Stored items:
++++

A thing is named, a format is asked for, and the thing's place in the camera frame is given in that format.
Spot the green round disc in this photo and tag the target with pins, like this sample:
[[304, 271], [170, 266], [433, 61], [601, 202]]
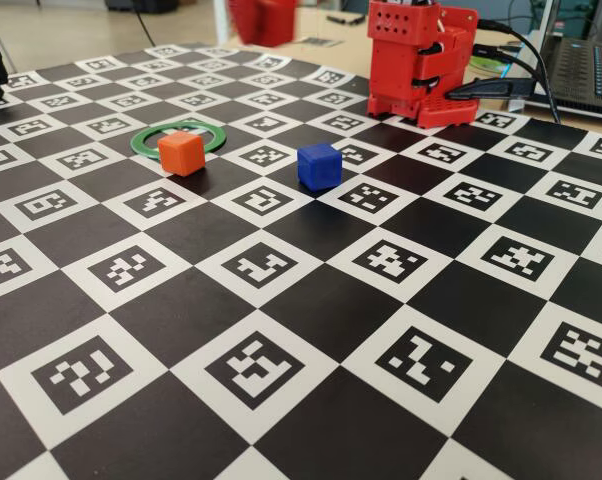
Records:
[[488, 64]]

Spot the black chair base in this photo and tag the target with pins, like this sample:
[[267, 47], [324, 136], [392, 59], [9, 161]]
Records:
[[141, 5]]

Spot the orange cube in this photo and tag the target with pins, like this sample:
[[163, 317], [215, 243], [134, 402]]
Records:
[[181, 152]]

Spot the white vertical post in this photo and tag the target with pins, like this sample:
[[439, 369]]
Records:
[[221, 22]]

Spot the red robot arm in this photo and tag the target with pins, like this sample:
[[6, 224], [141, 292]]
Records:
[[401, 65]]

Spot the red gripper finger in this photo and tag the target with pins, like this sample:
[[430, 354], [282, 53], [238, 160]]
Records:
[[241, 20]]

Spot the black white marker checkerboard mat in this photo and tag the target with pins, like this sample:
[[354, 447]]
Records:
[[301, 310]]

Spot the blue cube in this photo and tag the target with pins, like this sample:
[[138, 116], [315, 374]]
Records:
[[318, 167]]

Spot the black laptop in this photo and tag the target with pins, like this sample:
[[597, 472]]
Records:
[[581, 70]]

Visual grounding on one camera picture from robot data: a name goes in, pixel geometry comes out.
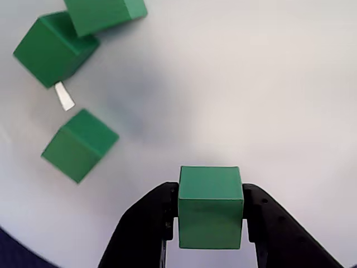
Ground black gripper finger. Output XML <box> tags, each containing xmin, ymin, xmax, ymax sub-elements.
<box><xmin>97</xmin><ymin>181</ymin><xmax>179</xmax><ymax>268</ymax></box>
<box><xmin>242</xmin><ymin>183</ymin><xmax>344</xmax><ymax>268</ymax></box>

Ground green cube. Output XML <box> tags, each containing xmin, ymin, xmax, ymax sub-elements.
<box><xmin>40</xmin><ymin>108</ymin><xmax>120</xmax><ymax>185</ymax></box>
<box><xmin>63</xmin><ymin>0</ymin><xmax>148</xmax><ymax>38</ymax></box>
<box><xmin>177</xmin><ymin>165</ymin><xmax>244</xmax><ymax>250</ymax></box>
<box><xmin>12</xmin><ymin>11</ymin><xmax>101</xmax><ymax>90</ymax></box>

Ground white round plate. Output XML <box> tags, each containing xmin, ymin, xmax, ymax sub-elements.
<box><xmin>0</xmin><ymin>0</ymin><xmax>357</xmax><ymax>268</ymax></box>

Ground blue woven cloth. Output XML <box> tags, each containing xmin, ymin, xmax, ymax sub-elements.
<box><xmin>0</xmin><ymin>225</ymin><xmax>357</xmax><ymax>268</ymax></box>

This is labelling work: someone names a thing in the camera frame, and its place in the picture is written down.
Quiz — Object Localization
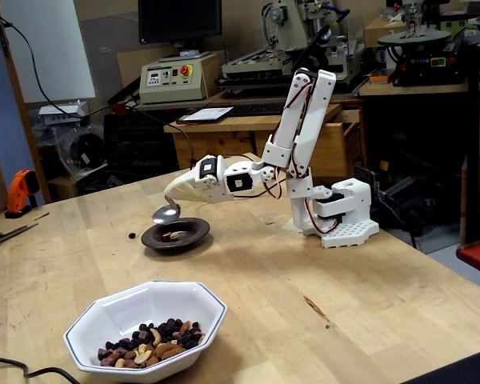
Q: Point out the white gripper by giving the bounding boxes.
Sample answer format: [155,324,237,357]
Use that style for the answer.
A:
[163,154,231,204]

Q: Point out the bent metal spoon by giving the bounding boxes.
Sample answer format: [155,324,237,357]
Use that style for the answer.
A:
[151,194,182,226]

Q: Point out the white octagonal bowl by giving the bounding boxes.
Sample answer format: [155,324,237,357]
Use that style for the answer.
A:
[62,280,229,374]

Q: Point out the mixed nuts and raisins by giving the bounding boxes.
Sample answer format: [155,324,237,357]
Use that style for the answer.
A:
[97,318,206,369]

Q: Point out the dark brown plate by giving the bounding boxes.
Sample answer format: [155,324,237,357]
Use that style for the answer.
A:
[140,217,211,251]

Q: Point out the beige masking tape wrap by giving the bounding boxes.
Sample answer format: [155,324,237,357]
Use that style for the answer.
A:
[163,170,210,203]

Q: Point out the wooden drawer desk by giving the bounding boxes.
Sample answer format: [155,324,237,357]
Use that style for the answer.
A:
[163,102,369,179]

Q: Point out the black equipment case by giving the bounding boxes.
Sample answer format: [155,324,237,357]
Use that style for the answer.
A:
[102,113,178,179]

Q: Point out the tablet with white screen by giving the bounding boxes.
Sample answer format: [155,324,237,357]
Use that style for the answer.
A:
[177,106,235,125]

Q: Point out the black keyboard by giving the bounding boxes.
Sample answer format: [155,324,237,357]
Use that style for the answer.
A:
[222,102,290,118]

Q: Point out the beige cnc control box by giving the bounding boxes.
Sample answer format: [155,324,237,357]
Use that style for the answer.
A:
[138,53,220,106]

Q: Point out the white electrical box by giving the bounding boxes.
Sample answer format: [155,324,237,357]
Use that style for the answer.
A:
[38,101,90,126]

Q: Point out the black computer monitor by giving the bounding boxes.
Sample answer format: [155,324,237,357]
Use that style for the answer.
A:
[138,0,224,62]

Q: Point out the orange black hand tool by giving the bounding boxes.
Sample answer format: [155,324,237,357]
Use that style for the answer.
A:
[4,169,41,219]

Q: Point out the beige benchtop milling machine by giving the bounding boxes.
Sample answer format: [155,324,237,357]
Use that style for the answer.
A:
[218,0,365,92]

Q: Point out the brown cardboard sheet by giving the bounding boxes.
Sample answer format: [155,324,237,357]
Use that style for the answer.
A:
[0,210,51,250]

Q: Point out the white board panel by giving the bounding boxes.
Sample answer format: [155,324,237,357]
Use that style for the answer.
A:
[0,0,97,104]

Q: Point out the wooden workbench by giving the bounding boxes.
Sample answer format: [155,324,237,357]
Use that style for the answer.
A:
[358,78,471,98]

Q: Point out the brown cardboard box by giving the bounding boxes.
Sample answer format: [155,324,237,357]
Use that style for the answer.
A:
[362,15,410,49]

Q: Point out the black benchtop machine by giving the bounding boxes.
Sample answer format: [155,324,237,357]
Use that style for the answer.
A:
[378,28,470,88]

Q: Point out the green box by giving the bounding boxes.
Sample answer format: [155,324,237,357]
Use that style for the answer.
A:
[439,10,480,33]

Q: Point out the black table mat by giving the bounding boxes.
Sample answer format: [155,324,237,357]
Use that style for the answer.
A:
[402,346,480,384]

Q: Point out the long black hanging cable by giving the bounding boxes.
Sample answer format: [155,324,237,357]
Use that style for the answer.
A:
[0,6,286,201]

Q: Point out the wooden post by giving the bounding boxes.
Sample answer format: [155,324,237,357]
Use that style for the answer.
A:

++++

Exercise details: Exactly as written, give the entries above again, with no images.

Task response:
A thing is named, a format is asked for, and the thing's place in the camera frame is given in that format.
Spot the green round disc in this photo and tag the target with pins, like this sample:
[[304, 271], [170, 266], [433, 61], [601, 202]]
Records:
[[488, 64]]

Spot the black chair base in this photo and tag the target with pins, like this sample:
[[267, 47], [324, 136], [392, 59], [9, 161]]
Records:
[[141, 5]]

Spot the orange cube in this photo and tag the target with pins, like this sample:
[[163, 317], [215, 243], [134, 402]]
Records:
[[181, 152]]

Spot the white vertical post in this photo and tag the target with pins, like this sample:
[[439, 369]]
Records:
[[221, 22]]

Spot the red robot arm in this photo and tag the target with pins, like this sample:
[[6, 224], [141, 292]]
Records:
[[401, 65]]

Spot the red gripper finger in this photo and tag the target with pins, like this sample:
[[430, 354], [282, 53], [238, 160]]
Records:
[[241, 20]]

Spot the black white marker checkerboard mat in this photo and tag the target with pins, like this sample:
[[354, 447]]
Records:
[[301, 310]]

Spot the blue cube in this photo and tag the target with pins, like this sample:
[[138, 116], [315, 374]]
Records:
[[318, 167]]

Spot the black laptop in this photo and tag the target with pins, like this sample:
[[597, 472]]
Records:
[[581, 70]]

Visual grounding on one camera picture from robot data: a name goes in, pixel geometry comes out.
Ground black gripper finger. Output XML <box> tags, each containing xmin, ymin, xmax, ymax sub-elements.
<box><xmin>97</xmin><ymin>181</ymin><xmax>179</xmax><ymax>268</ymax></box>
<box><xmin>242</xmin><ymin>183</ymin><xmax>344</xmax><ymax>268</ymax></box>

Ground green cube. Output XML <box> tags, each containing xmin, ymin, xmax, ymax sub-elements.
<box><xmin>40</xmin><ymin>108</ymin><xmax>120</xmax><ymax>185</ymax></box>
<box><xmin>63</xmin><ymin>0</ymin><xmax>148</xmax><ymax>38</ymax></box>
<box><xmin>177</xmin><ymin>165</ymin><xmax>244</xmax><ymax>250</ymax></box>
<box><xmin>12</xmin><ymin>11</ymin><xmax>101</xmax><ymax>90</ymax></box>

Ground white round plate. Output XML <box> tags, each containing xmin, ymin, xmax, ymax sub-elements.
<box><xmin>0</xmin><ymin>0</ymin><xmax>357</xmax><ymax>268</ymax></box>

Ground blue woven cloth. Output XML <box> tags, each containing xmin, ymin, xmax, ymax sub-elements.
<box><xmin>0</xmin><ymin>225</ymin><xmax>357</xmax><ymax>268</ymax></box>

This is labelling work: someone names a thing in the camera frame, and its place in the picture is written down.
Quiz — Object Localization
Q: Point out the white gripper by giving the bounding boxes.
Sample answer format: [155,324,237,357]
Use that style for the answer.
A:
[163,154,231,204]

Q: Point out the bent metal spoon by giving the bounding boxes.
Sample answer format: [155,324,237,357]
Use that style for the answer.
A:
[151,194,182,226]

Q: Point out the white octagonal bowl by giving the bounding boxes.
Sample answer format: [155,324,237,357]
Use that style for the answer.
A:
[62,280,229,374]

Q: Point out the mixed nuts and raisins by giving the bounding boxes.
Sample answer format: [155,324,237,357]
Use that style for the answer.
A:
[97,318,206,369]

Q: Point out the dark brown plate by giving the bounding boxes.
Sample answer format: [155,324,237,357]
Use that style for the answer.
A:
[140,217,211,251]

Q: Point out the beige masking tape wrap by giving the bounding boxes.
Sample answer format: [155,324,237,357]
Use that style for the answer.
A:
[163,170,210,203]

Q: Point out the wooden drawer desk by giving the bounding boxes.
Sample answer format: [155,324,237,357]
Use that style for the answer.
A:
[163,102,369,179]

Q: Point out the black equipment case by giving the bounding boxes.
Sample answer format: [155,324,237,357]
Use that style for the answer.
A:
[102,113,178,179]

Q: Point out the tablet with white screen by giving the bounding boxes.
Sample answer format: [155,324,237,357]
Use that style for the answer.
A:
[177,106,235,125]

Q: Point out the black keyboard by giving the bounding boxes.
Sample answer format: [155,324,237,357]
Use that style for the answer.
A:
[222,102,290,118]

Q: Point out the beige cnc control box by giving the bounding boxes.
Sample answer format: [155,324,237,357]
Use that style for the answer.
A:
[138,53,220,106]

Q: Point out the white electrical box by giving the bounding boxes.
Sample answer format: [155,324,237,357]
Use that style for the answer.
A:
[38,101,90,126]

Q: Point out the black computer monitor by giving the bounding boxes.
Sample answer format: [155,324,237,357]
Use that style for the answer.
A:
[138,0,224,62]

Q: Point out the orange black hand tool by giving the bounding boxes.
Sample answer format: [155,324,237,357]
Use that style for the answer.
A:
[4,169,41,219]

Q: Point out the beige benchtop milling machine by giving the bounding boxes.
Sample answer format: [155,324,237,357]
Use that style for the answer.
A:
[218,0,365,92]

Q: Point out the brown cardboard sheet by giving the bounding boxes.
Sample answer format: [155,324,237,357]
Use that style for the answer.
A:
[0,210,51,250]

Q: Point out the white board panel by giving the bounding boxes.
Sample answer format: [155,324,237,357]
Use that style for the answer.
A:
[0,0,97,104]

Q: Point out the wooden workbench by giving the bounding boxes.
Sample answer format: [155,324,237,357]
Use that style for the answer.
A:
[358,78,471,98]

Q: Point out the brown cardboard box by giving the bounding boxes.
Sample answer format: [155,324,237,357]
Use that style for the answer.
A:
[362,15,410,49]

Q: Point out the black benchtop machine by giving the bounding boxes.
Sample answer format: [155,324,237,357]
Use that style for the answer.
A:
[378,28,470,88]

Q: Point out the green box by giving the bounding boxes.
Sample answer format: [155,324,237,357]
Use that style for the answer.
A:
[439,10,480,33]

Q: Point out the black table mat by giving the bounding boxes.
Sample answer format: [155,324,237,357]
Use that style for the answer.
A:
[402,346,480,384]

Q: Point out the long black hanging cable by giving the bounding boxes.
Sample answer format: [155,324,237,357]
Use that style for the answer.
A:
[0,6,286,201]

Q: Point out the wooden post by giving the bounding boxes.
Sample answer format: [155,324,237,357]
Use that style for the answer.
A:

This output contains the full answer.